Action item. Transcribe only the lines between the first line of the records and the line containing "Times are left", inclusive, exactly as written.
------ Material for this exercise ------
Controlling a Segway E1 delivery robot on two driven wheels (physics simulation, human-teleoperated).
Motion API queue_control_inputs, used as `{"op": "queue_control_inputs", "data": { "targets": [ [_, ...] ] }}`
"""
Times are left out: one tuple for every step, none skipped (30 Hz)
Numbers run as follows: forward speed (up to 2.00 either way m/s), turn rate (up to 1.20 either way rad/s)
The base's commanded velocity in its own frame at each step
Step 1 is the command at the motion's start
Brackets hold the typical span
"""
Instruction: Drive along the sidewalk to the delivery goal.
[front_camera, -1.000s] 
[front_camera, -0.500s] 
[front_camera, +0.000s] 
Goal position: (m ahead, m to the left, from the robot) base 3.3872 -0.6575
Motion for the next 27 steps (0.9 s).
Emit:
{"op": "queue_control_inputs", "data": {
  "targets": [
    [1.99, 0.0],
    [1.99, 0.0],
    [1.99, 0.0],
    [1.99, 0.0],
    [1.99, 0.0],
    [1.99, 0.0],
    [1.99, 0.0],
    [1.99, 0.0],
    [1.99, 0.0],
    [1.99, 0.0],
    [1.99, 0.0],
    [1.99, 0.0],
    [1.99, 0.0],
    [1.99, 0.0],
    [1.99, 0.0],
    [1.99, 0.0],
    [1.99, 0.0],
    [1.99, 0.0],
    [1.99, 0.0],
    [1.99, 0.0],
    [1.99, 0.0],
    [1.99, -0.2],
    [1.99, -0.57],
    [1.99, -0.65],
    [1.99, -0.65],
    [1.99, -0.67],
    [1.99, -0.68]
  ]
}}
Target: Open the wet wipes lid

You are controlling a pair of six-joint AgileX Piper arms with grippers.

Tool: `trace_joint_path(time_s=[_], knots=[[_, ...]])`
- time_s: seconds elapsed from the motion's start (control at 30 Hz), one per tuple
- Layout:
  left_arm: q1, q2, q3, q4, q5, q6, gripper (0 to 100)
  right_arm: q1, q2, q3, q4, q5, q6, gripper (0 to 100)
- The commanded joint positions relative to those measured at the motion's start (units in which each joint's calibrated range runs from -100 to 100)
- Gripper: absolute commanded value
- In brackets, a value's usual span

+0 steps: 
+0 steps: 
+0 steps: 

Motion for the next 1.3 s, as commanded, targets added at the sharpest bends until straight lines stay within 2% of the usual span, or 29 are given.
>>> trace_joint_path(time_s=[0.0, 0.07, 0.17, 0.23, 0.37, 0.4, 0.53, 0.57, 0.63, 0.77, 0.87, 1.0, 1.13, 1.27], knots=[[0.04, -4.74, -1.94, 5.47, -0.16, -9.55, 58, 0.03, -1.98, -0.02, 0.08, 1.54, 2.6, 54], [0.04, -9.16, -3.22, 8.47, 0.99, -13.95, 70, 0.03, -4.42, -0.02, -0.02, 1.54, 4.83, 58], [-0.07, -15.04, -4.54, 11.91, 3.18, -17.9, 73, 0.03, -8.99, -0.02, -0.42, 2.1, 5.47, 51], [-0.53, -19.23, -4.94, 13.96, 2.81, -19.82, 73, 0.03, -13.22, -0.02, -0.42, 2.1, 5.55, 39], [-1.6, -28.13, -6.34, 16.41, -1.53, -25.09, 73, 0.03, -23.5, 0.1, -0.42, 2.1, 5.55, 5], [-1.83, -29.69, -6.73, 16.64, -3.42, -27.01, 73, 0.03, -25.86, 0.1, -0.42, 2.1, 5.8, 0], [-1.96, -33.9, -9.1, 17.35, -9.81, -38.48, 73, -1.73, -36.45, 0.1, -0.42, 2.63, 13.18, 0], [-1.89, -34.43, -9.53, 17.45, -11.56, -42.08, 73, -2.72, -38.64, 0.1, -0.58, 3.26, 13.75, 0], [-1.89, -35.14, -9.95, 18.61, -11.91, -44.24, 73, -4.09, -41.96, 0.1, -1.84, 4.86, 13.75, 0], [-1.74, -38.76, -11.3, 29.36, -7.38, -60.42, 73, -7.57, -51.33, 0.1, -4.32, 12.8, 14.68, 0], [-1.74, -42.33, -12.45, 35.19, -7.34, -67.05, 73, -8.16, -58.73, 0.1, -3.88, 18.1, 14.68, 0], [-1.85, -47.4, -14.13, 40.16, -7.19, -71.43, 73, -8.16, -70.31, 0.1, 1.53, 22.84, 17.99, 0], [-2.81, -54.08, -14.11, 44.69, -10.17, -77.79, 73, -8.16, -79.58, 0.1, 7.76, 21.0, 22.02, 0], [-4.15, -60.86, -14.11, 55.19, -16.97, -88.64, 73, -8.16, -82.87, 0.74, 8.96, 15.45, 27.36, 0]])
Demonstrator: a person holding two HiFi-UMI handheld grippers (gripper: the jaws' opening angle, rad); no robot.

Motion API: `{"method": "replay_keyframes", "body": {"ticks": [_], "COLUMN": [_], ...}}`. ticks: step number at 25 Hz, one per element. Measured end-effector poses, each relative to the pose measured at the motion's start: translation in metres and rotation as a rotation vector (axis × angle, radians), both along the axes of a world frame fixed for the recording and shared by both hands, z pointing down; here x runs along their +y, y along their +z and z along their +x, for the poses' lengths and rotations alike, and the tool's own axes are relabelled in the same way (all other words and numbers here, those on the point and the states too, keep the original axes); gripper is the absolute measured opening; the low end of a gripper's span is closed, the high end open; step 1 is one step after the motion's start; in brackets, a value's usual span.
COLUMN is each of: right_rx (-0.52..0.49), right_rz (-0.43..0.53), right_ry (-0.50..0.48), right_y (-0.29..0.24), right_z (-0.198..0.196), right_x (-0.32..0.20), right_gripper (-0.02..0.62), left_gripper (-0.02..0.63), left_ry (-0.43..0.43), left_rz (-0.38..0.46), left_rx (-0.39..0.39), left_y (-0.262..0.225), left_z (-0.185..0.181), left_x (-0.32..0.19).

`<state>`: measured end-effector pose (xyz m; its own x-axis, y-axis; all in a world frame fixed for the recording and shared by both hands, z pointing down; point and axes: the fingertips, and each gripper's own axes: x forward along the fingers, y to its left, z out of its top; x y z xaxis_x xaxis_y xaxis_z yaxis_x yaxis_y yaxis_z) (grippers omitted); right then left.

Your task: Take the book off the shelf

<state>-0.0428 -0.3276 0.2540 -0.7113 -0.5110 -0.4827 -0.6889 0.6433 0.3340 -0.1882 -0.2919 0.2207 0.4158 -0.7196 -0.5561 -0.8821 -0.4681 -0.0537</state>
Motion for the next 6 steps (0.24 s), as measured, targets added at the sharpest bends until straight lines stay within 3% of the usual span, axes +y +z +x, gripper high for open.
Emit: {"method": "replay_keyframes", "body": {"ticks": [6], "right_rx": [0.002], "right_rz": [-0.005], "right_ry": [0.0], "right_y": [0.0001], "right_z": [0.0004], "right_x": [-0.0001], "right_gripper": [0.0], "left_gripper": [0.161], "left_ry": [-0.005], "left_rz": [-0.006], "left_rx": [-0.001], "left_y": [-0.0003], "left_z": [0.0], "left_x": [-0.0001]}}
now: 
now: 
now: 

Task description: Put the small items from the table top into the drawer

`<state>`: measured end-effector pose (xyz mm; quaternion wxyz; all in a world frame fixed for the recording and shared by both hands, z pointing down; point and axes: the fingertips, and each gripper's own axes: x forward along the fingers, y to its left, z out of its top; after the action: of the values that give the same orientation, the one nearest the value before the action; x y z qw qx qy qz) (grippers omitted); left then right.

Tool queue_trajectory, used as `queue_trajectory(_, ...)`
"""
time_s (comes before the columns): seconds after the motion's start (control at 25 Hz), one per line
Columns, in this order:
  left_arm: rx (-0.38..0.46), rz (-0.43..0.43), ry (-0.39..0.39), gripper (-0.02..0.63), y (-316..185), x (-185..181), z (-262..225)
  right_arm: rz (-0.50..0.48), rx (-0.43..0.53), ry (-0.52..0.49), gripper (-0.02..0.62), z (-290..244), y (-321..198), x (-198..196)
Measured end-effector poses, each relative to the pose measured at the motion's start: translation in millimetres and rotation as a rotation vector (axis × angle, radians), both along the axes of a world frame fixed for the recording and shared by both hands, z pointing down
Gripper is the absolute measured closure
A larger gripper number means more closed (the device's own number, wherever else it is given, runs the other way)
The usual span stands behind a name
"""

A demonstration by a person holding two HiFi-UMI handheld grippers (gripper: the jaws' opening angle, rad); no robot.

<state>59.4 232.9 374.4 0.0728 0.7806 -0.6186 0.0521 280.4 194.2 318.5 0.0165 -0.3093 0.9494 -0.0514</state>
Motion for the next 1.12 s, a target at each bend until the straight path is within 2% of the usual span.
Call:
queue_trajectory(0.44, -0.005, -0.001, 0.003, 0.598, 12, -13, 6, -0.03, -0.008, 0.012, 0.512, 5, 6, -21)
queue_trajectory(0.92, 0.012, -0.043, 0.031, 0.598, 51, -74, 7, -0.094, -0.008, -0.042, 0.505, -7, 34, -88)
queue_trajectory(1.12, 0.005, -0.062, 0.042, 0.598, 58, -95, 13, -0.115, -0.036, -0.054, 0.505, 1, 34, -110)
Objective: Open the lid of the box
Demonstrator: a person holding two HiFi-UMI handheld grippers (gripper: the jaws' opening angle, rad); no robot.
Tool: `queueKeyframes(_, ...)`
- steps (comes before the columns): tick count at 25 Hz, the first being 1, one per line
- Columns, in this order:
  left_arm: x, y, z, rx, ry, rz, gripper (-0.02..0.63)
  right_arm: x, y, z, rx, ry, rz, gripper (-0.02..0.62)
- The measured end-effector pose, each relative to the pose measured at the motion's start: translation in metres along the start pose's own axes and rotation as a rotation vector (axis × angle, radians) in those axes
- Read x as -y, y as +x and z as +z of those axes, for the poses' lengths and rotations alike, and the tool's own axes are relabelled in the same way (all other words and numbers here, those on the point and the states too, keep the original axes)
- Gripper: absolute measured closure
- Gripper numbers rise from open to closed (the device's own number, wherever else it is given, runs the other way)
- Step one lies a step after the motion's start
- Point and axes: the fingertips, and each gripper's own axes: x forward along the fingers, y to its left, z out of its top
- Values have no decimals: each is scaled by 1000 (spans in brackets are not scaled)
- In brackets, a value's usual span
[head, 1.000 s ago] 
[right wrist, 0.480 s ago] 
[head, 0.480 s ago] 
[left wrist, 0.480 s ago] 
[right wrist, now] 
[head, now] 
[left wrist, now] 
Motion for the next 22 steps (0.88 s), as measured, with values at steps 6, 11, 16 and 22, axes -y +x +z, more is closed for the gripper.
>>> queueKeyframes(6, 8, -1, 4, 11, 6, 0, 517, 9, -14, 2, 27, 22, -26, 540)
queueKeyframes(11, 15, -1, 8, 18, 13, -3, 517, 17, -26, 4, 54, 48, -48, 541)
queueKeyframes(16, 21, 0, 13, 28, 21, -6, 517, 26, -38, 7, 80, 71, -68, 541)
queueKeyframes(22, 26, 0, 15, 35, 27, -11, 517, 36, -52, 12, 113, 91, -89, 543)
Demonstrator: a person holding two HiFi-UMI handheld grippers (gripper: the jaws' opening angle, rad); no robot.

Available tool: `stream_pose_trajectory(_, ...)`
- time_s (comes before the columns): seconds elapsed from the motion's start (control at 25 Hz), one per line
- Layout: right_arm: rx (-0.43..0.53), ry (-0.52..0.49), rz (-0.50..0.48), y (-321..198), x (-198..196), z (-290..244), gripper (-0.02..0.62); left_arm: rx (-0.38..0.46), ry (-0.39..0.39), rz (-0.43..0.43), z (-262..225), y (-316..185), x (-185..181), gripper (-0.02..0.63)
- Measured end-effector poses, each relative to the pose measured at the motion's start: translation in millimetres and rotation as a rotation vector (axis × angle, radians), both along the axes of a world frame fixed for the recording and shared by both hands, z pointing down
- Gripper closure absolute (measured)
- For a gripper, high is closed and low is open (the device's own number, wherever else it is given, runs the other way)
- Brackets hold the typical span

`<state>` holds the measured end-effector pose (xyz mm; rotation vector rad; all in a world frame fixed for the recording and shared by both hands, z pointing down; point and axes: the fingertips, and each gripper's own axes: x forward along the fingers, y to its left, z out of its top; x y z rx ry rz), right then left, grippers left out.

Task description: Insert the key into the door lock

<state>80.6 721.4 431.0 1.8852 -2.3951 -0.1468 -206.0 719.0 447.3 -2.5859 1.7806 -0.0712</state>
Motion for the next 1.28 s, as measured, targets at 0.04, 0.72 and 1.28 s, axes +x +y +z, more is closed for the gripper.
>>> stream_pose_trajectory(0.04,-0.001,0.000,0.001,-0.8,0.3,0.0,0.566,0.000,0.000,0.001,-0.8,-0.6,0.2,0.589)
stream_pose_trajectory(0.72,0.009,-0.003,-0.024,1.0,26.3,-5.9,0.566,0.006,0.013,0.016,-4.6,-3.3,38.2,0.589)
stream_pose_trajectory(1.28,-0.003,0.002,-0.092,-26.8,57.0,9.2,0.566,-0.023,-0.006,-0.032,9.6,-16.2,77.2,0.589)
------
Task response.
Controlling a Segway E1 delivery robot on two driven wheels (physics simulation, human-teleoperated).
Motion API queue_control_inputs, used as `{"op": "queue_control_inputs", "data": { "targets": [ [_, ...] ] }}`
"""
Times are left out: one tuple for every step, none skipped (30 Hz)

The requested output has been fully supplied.